Your task — Print the records below verbatim.

★ ★ ★ ★ ★

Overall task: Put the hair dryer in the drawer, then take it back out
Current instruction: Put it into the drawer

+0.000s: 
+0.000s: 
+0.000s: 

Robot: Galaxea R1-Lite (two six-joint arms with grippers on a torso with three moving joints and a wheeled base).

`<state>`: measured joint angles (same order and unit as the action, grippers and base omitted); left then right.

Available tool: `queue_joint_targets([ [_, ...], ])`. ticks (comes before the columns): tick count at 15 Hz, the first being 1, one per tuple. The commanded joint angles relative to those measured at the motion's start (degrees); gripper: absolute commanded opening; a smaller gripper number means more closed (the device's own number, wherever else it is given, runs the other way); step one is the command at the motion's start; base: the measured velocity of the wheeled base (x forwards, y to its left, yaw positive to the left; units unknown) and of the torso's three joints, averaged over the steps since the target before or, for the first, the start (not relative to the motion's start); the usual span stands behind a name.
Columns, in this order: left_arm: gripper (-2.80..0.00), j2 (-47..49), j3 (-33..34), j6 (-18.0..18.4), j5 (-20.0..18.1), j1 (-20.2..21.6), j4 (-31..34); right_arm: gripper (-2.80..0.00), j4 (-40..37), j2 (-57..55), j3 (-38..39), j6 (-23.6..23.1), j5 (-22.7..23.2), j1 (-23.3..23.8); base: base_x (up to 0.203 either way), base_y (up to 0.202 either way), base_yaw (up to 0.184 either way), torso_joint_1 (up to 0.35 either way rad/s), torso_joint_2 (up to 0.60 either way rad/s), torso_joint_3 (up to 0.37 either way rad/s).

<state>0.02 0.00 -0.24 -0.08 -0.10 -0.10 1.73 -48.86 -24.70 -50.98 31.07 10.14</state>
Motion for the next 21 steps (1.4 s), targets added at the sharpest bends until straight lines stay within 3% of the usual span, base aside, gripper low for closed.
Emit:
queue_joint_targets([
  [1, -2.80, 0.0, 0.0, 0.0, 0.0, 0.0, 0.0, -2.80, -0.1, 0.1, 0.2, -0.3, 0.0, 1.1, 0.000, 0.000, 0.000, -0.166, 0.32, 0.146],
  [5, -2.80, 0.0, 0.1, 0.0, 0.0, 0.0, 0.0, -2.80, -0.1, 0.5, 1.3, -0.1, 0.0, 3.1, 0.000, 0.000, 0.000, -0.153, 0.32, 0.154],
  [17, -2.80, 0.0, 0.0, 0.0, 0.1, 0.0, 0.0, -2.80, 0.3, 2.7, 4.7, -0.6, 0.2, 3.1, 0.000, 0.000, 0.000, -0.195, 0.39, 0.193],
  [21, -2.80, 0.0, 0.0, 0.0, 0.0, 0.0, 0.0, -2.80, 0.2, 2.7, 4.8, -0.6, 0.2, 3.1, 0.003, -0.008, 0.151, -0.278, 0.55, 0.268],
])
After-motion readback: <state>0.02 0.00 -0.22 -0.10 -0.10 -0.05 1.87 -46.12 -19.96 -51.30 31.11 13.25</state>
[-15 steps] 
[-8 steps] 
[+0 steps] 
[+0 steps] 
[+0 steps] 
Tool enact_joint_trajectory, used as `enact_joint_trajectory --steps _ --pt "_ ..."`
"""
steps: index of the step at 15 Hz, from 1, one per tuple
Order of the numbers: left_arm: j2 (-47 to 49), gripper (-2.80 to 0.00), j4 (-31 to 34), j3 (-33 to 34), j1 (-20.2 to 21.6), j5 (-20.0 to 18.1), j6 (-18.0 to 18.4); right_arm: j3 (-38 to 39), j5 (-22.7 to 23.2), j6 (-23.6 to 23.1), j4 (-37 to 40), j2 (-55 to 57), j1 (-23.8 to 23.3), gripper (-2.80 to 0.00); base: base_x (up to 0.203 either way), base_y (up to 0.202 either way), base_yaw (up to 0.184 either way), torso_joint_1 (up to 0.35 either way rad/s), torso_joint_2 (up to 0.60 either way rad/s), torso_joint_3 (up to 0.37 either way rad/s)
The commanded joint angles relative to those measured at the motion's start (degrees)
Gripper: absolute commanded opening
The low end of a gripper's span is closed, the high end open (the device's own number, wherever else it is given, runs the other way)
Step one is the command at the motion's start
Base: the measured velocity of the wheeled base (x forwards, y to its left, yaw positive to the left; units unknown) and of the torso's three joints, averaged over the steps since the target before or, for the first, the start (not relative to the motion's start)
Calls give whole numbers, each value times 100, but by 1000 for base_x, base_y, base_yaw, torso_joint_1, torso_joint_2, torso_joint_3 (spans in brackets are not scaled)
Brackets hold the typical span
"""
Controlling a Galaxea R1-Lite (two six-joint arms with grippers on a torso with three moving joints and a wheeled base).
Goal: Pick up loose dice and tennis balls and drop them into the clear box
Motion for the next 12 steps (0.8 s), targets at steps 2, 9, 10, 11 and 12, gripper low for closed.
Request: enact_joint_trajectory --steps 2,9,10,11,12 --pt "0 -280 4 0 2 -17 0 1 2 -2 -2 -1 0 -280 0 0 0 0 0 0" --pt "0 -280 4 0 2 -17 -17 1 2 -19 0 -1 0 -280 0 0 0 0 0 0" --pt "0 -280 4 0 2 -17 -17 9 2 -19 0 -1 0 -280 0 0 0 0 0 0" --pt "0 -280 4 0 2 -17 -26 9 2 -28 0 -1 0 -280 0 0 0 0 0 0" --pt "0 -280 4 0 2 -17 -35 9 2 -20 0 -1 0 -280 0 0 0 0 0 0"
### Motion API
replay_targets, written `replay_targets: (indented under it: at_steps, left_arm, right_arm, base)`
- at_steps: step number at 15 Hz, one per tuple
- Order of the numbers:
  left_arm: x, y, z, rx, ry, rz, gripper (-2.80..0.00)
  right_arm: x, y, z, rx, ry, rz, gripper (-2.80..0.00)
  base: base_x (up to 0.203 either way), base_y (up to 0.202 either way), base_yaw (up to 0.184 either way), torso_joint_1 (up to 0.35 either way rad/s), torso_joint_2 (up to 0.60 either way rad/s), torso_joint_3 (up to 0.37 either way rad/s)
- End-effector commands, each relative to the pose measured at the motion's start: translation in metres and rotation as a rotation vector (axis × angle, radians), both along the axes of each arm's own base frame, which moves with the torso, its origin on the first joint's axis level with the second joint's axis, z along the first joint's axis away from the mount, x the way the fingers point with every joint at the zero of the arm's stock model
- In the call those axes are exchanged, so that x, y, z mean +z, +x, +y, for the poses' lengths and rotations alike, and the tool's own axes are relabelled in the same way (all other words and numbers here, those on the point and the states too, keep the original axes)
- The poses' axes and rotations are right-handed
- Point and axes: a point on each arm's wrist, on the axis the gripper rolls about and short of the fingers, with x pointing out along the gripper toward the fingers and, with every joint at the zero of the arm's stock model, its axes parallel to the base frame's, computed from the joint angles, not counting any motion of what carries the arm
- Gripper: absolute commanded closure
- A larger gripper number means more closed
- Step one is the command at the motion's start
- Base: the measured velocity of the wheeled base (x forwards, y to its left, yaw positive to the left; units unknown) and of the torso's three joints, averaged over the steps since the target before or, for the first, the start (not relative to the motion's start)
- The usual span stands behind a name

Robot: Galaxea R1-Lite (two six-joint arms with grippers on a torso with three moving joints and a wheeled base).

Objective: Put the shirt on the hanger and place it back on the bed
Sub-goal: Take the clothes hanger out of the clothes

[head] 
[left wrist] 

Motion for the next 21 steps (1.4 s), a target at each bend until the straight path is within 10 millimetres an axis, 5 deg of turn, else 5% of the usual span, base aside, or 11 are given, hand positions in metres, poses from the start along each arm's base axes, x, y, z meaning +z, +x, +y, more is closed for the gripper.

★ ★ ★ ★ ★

Exercise solution —
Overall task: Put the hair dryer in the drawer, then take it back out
Current instruction: Put it into the drawer

+0.000s: 
+0.000s: 
+0.000s: 

Robot: Galaxea R1-Lite (two six-joint arms with grippers on a torso with three moving joints and a wheeled base).

`<state>`: measured joint angles (same order and unit as the action, grippers and base omitted); left then right.

Available tool: `queue_joint_targets([ [_, ...], ])`. ticks (comes before the columns): tick count at 15 Hz, the first being 1, one per tuple. The commanded joint angles relative to those measured at the motion's start (degrees); gripper: absolute commanded opening; a smaller gripper number means more closed (the device's own number, wherever else it is given, runs the other way); step one is the command at the motion's start; base: the measured velocity of the wheeled base (x forwards, y to its left, yaw positive to the left; units unknown) and of the torso's three joints, averaged over the steps since the target before or, for the first, the start (not relative to the motion's start); the usual span stands behind a name.
Columns, in this order: left_arm: gripper (-2.80..0.00), j2 (-47..49), j3 (-33..34), j6 (-18.0..18.4), j5 (-20.0..18.1), j1 (-20.2..21.6), j4 (-31..34); right_arm: gripper (-2.80..0.00), j4 (-40..37), j2 (-57..55), j3 (-38..39), j6 (-23.6..23.1), j5 (-22.7..23.2), j1 (-23.3..23.8); base: base_x (up to 0.203 either way), base_y (up to 0.202 either way), base_yaw (up to 0.184 either way), torso_joint_1 (up to 0.35 either way rad/s), torso_joint_2 (up to 0.60 either way rad/s), torso_joint_3 (up to 0.37 either way rad/s).

<state>0.02 0.00 -0.24 -0.08 -0.10 -0.10 1.73 -48.86 -24.70 -50.98 31.07 10.14</state>
Motion for the next 21 steps (1.4 s), targets added at the sharpest bends until straight lines stay within 3% of the usual span, base aside, gripper low for closed.
Emit:
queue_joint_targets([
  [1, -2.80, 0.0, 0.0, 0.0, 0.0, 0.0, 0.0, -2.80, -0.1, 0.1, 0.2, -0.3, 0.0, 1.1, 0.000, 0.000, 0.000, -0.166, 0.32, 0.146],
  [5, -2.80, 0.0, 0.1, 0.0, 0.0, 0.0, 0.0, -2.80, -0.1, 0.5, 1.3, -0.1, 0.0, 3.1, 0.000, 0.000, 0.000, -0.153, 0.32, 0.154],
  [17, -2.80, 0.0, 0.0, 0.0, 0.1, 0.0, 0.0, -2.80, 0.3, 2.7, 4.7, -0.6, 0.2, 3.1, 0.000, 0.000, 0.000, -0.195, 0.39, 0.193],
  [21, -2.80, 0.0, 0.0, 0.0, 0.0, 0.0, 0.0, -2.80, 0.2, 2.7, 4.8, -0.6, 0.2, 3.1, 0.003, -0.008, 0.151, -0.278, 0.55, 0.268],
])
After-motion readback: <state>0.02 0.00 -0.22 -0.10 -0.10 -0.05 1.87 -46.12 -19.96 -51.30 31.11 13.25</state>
[-15 steps] 
[-8 steps] 
[+0 steps] 
[+0 steps] 
[+0 steps] 
Tool enact_joint_trajectory, used as `enact_joint_trajectory --steps _ --pt "_ ..."`
"""
steps: index of the step at 15 Hz, from 1, one per tuple
Order of the numbers: left_arm: j2 (-47 to 49), gripper (-2.80 to 0.00), j4 (-31 to 34), j3 (-33 to 34), j1 (-20.2 to 21.6), j5 (-20.0 to 18.1), j6 (-18.0 to 18.4); right_arm: j3 (-38 to 39), j5 (-22.7 to 23.2), j6 (-23.6 to 23.1), j4 (-37 to 40), j2 (-55 to 57), j1 (-23.8 to 23.3), gripper (-2.80 to 0.00); base: base_x (up to 0.203 either way), base_y (up to 0.202 either way), base_yaw (up to 0.184 either way), torso_joint_1 (up to 0.35 either way rad/s), torso_joint_2 (up to 0.60 either way rad/s), torso_joint_3 (up to 0.37 either way rad/s)
The commanded joint angles relative to those measured at the motion's start (degrees)
Gripper: absolute commanded opening
The low end of a gripper's span is closed, the high end open (the device's own number, wherever else it is given, runs the other way)
Step one is the command at the motion's start
Base: the measured velocity of the wheeled base (x forwards, y to its left, yaw positive to the left; units unknown) and of the torso's three joints, averaged over the steps since the target before or, for the first, the start (not relative to the motion's start)
Calls give whole numbers, each value times 100, but by 1000 for base_x, base_y, base_yaw, torso_joint_1, torso_joint_2, torso_joint_3 (spans in brackets are not scaled)
Brackets hold the typical span
"""
Controlling a Galaxea R1-Lite (two six-joint arms with grippers on a torso with three moving joints and a wheeled base).
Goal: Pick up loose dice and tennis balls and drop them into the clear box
Motion for the next 12 steps (0.8 s), targets at steps 2, 9, 10, 11 and 12, gripper low for closed.
Request: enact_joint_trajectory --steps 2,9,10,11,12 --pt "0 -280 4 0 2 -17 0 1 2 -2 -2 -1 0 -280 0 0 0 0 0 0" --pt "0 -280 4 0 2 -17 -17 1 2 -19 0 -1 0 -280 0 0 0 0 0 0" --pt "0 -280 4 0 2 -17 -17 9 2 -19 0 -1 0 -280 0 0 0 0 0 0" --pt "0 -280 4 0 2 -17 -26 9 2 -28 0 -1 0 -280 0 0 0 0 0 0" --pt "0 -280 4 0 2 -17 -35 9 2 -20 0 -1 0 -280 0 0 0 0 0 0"
### Motion API
replay_targets, written `replay_targets: (indented under it: at_steps, left_arm, right_arm, base)`
- at_steps: step number at 15 Hz, one per tuple
- Order of the numbers:
  left_arm: x, y, z, rx, ry, rz, gripper (-2.80..0.00)
  right_arm: x, y, z, rx, ry, rz, gripper (-2.80..0.00)
  base: base_x (up to 0.203 either way), base_y (up to 0.202 either way), base_yaw (up to 0.184 either way), torso_joint_1 (up to 0.35 either way rad/s), torso_joint_2 (up to 0.60 either way rad/s), torso_joint_3 (up to 0.37 either way rad/s)
- End-effector commands, each relative to the pose measured at the motion's start: translation in metres and rotation as a rotation vector (axis × angle, radians), both along the axes of each arm's own base frame, which moves with the torso, its origin on the first joint's axis level with the second joint's axis, z along the first joint's axis away from the mount, x the way the fingers point with every joint at the zero of the arm's stock model
- In the call those axes are exchanged, so that x, y, z mean +z, +x, +y, for the poses' lengths and rotations alike, and the tool's own axes are relabelled in the same way (all other words and numbers here, those on the point and the states too, keep the original axes)
- The poses' axes and rotations are right-handed
- Point and axes: a point on each arm's wrist, on the axis the gripper rolls about and short of the fingers, with x pointing out along the gripper toward the fingers and, with every joint at the zero of the arm's stock model, its axes parallel to the base frame's, computed from the joint angles, not counting any motion of what carries the arm
- Gripper: absolute commanded closure
- A larger gripper number means more closed
- Step one is the command at the motion's start
- Base: the measured velocity of the wheeled base (x forwards, y to its left, yaw positive to the left; units unknown) and of the torso's three joints, averaged over the steps since the target before or, for the first, the start (not relative to the motion's start)
- The usual span stands behind a name

Robot: Galaxea R1-Lite (two six-joint arms with grippers on a torso with three moving joints and a wheeled base).

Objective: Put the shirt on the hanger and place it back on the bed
Sub-goal: Take the clothes hanger out of the clothes

[head] 
[left wrist] 

Motion for the next 21 steps (1.4 s), a target at each bend until the straight path is within 10 millimetres an axis, 5 deg of turn, else 5% of the usual span, base aside, or 11 are given, hand positions in metres, poses from the start along each arm's base axes, x, y, z meaning +z, +x, +y, more is closed for the gripper.

The exercise closes with this answer.